**What is expected**. Every line below that holds the word "great" counts once; please tally them and give only the total.

**Data supplied**.
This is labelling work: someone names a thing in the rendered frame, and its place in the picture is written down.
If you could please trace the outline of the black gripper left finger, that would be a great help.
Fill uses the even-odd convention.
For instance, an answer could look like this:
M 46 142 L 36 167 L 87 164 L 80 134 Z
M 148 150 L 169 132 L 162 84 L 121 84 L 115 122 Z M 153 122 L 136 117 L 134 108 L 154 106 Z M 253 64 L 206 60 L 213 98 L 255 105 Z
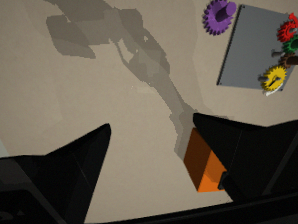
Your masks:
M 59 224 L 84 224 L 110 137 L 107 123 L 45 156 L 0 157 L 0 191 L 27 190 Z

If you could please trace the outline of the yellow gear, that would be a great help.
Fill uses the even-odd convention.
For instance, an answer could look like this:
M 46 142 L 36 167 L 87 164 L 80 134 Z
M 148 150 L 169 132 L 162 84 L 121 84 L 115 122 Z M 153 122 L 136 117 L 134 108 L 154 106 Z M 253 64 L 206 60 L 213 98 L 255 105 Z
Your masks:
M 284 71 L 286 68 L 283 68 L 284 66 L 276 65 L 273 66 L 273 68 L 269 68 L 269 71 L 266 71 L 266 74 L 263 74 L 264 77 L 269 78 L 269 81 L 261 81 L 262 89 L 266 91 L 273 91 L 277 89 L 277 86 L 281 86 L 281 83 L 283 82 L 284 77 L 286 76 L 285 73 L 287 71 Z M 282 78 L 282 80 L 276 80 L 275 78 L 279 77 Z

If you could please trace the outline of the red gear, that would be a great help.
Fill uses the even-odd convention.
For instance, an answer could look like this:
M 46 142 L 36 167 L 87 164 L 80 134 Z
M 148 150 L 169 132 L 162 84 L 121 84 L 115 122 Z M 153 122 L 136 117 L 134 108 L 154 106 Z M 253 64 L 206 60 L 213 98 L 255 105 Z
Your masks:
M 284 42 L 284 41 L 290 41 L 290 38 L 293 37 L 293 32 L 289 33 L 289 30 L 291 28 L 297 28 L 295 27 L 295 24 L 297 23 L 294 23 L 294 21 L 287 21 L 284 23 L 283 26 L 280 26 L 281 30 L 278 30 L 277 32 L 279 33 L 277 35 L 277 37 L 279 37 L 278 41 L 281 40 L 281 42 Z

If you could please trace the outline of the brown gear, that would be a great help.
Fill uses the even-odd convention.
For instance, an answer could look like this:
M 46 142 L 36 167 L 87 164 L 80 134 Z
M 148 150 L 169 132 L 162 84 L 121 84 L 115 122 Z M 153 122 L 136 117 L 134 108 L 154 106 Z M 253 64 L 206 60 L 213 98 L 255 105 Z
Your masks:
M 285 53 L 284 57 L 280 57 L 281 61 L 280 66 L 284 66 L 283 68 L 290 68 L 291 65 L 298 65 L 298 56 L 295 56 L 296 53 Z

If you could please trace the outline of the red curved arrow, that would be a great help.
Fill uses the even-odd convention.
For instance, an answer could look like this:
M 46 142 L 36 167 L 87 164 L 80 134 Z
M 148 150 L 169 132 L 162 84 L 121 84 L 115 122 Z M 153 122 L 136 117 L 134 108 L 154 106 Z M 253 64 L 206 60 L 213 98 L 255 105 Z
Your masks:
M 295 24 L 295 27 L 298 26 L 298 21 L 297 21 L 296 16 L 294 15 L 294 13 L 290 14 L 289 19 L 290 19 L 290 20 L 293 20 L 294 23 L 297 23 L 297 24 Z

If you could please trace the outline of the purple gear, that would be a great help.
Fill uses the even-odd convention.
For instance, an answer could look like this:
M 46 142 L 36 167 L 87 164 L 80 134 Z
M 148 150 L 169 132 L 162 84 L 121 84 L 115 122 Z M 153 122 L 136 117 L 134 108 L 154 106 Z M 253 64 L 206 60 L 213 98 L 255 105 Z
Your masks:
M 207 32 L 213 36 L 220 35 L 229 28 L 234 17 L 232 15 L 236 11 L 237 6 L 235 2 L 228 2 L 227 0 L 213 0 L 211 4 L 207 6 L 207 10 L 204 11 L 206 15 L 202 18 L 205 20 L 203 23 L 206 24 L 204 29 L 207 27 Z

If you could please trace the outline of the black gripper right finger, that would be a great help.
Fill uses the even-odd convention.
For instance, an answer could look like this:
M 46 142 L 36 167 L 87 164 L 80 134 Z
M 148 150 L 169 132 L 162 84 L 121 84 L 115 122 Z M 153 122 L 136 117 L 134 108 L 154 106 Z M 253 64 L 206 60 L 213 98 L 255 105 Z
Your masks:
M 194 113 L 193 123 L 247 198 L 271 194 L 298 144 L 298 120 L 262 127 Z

**Task result**. 7